Well, I'm about to get married, so I hope I won't feel lonely LOL. My gf works most of the time so it all balances out. There are about 45 foreigners in my Uni! But you don't want to meet all of them, believe me...
GuilinRaf:
Ha ha ha!
So true!
There were more foreigners in my university in Guilin. Some were truly wonderful people i was happy to know! Others....werent.
Thanks for all the answers guys. I wasn't sure whether to post this question or not, didn't know if I'd come across as a loser or not. Just to note, I speak Chinese, but I havn't found anyone I would call a true friend. There are people at work I chat with a lot, but not really friends. I guess I just need to adjust my mode of thinking and try and adapt a little to make more Chinese friends.
sorrel:
don't think you are a loser if you feel lonely. it is a normal reaction to what can be a challenging environment.
It could depends though. Back home I went to bars and played poker with up to 50 or so people and went to church meetings etc., Here there is nothing really like that so I don't socialize with a large crowd like I used to before I came here. The foreigners that I worked with seemed to want to sleep all the time or were not that sociable in the first place.
Just read all your posts,i find one thing in common,most of you don't think a Chinese could be your true friend,instead,you think they would just want to get benefit from you.I have to confess many Chinese are indeed like that,but still there are cool ones.Even for the ones who want to practice English with you,if you don't pay too much attention to that and just take it as a happy thing to help the others,you will finally get true friends even from these people.I don't know what friends mean in the other cultures,but Chinese usually wouldn't take the others as true friends if they don't know deeply about these people and this procedure to know the others usually takes a comparatively long time.We may refer to someone as our friend sometimes but that's different .If we really take someone as our friend,it means he/she is kind of like our families.We can totally trust him/her even if it does something wrong and we would try our best to help him/her if it has difficulties.So,my advice for you is to be more open-minded and active in communicating with the others,whether they are foreigners or Chinese.You won't feel that lonely then.
GuilinRaf:
Very true!
I have Chinese friends, mostly in different cities, whom are very dear to me. They have never tried to take advantage of me and even have been reluctant to ask me for help, which I am always glad to give.
To be fair and balanced, I have met foreigners who are willing to take advantage of others. Not all foreigners are "Saints" either!.

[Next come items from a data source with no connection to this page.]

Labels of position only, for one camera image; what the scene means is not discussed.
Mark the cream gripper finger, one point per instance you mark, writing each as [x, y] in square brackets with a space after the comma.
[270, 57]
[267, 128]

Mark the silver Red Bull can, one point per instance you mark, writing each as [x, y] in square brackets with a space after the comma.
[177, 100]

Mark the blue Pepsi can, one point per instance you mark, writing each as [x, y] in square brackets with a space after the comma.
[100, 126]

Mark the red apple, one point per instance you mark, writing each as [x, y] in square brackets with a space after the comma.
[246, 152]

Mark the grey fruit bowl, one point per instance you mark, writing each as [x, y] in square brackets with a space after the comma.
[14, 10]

The wife's away on business in Shanghai at the moment (which is why i'm on here talking bla bla with you folks). Got her folks and my son here but the mother-in-law doesn't speak mandarin, my father-in-law is a very quiet man and my son is only one, so conversation is somewhat lacking. Not drinking so the pub's out, and yeh, I guess i'm feeling a rittle ronrey.

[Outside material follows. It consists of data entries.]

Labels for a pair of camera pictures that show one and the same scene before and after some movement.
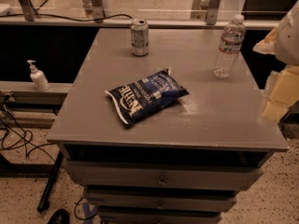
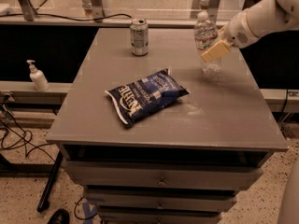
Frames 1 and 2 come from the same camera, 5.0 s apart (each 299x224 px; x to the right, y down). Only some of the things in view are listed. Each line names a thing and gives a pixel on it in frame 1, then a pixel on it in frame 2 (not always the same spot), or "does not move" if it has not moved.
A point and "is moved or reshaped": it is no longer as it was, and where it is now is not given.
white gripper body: [288, 37] to [237, 32]
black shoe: [60, 217] does not move
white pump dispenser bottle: [38, 77] does not move
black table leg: [44, 203] does not move
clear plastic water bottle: [231, 46] is moved or reshaped
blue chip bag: [143, 97] does not move
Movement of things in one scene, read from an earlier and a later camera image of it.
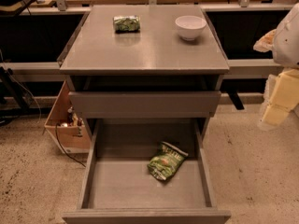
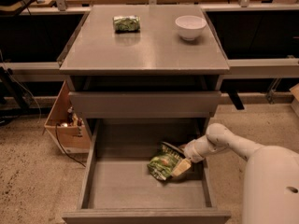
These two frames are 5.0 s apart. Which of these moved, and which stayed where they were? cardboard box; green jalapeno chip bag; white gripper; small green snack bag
Moved: white gripper
Stayed: small green snack bag; green jalapeno chip bag; cardboard box

"OHH, I'M RONREYYYY, I'M RONREYYY, I'M RONREY AND FEERING ARONNNNE"
Nevermind though, she's promised to bring me back a meatball sub. Sweet.
mArtiAn:
That would be a 'Subway' style meatball sandwich and I love them. Unfortunately the last time I bought one it was to eat on the plane and I spent the whole journey sitting next to some dirty filthy bas***d who kept hacking like he was trying to cough up a lung the whole time. Totally put me off my sandwich.
I know how you feel Xunliang. When I first came here as a naive young woman I thought I could take on the world. I was confident and sociable. I don't know what happened over the years, but I find it more and more difficult to connect with people and my confidence has taken a hit because of it. I think there are a lot of lonely foreigners out there in China, but unfortunately the key to overcoming it is within you yourself.
I was the only foreign female in my Uni.
at times i missed having someone who i could talk to on a topic that was NOT shopping.
my closest chinese friend had lived abroad for 5 years.
friends who are foreigners are transient so i try to keep sane.